As I was about to commit this book to the press, I learned that a certain man of acute genius, well learned in the sacred letters, had found out that there were of old two kinds of cubit in use among the Hebrews, and that they are not obscurely signified in sacred Scripture: the one common, of which we discoursed a little above; the other, which he calls ‘sacred,’ much greater than the common cubit. For the common cubit contains twenty-four fingers, this sacred one forty-two; that, six palms, this ten palms and a half-palm; that, a foot and a half, this two feet and a half and besides an eighth part of a foot; that, finally, two Roman palms, this three Roman palms and over half a palm besides. The sacred cubit, then, contained the common one, and besides the half of it and the half of the half. And the author of this opinion judges that divine Scripture used a sacred cubit of this kind in describing the construction of the Ark of Noah, the Tabernacle of Moses, and the Temple of Solomon.2
Quod autem cubitum sacrum constaret ea mensura quam diximus, probat ille ex iis quae scripta sunt de Mari aeneo quod erat in templo Salomonis. Traditur enim lib. secundo Paralipomenon cap. 4 Salomonem fecisse mare aeneum decem cubitorum a labio usque ad labium, rotundum per circuitum, altitudine quinque cubitorum, cuius circumferentia erat triginta cubitorum; capiebat autem tria millia batos sive metretas. Ex hoc loco mathematica ratione argumentatur ille cubita circumferentiae illius maris aenei non fuisse vulgaria sed sacra, eius scilicet mensurae quam paulo ante exposuimus. Ego totam eius viri argumentationem, quanta maxima fieri potuit brevitate comprehensam, hic subieci.
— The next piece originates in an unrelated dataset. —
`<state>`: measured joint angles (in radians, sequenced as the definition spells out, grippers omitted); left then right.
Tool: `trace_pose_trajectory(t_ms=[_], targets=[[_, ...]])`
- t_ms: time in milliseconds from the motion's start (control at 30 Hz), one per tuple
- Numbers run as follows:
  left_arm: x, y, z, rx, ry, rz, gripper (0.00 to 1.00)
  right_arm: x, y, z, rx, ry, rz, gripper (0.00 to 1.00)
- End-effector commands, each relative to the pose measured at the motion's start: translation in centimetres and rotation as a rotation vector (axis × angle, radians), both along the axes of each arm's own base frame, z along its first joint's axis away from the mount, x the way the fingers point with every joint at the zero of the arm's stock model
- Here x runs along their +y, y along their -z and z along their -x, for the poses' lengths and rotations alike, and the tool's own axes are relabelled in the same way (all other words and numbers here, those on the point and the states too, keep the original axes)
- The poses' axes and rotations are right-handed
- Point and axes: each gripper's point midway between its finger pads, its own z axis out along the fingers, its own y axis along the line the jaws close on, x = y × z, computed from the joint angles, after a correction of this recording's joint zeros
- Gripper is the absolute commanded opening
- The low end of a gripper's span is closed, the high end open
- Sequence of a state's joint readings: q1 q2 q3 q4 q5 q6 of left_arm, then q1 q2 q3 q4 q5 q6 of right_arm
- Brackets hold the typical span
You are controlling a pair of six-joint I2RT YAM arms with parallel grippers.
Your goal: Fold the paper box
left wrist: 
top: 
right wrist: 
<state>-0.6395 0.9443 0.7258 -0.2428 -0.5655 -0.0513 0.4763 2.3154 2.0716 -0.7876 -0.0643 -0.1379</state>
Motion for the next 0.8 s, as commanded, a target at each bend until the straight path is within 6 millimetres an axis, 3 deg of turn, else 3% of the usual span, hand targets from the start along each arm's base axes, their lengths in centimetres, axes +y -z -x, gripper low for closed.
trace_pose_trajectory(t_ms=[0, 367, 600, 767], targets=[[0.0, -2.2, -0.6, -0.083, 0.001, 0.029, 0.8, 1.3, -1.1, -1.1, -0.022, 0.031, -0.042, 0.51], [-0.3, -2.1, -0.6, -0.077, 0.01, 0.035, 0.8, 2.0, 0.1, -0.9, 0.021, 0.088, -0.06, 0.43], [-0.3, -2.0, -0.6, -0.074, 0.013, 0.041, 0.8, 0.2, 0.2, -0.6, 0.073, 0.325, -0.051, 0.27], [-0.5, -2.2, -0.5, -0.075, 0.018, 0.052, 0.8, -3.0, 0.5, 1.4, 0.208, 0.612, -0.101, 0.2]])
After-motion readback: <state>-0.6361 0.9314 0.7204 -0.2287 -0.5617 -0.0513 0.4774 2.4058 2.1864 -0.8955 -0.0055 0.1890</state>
And that the sacred cubit consisted of the measure we have stated, he proves from what is written about the Bronze Sea which was in the Temple of Solomon. For it is recorded, in the second book of Paralipomenon (Chronicles), ch. 4, that Solomon made a bronze sea of ten cubits from brim to brim, round in compass, five cubits in height, whose circumference was thirty cubits; and it held three thousand baths, or metretes. From this passage he argues, by a mathematical reasoning, that the cubits of the circumference of that bronze sea were not common but sacred — namely, of that measure which we set forth a little before. I have here subjoined the whole argumentation of that man, comprised in the greatest possible brevity.3
Amphora Romana sive Quadrantal est vas cubicum cuius longitudo, latitudo et altitudo est pes Romanus; est autem pes Romanus mensura continens palmos quatuor sive digitos sedecim, vel uncias duodecim, sive (quod idem est) palmum Romanum et tertiam insuper eius partem, ita ut proportio pedis ad palmum sit sesquitertia. Iam vero Amphora haec capit duas urnas vel tres modios sive sextarios 48. Metreta vero (quae et Amphora Attica dicitur) continet amphoram unam et semis, hoc est tres urnas seu sextarios 72; quare proportio metretae ad amphoram Romanam est sesquialtera. Quod si constituatur tertia quaedam mensura continens metretam unam cum dimidia, habebit haec ad metretam proportionem sesquialteram, ad Amphoram vero proportionem duplam sesquiquartam, nimirum 9 ad 4, ut apparet in his tribus terminis 9, 6, 4...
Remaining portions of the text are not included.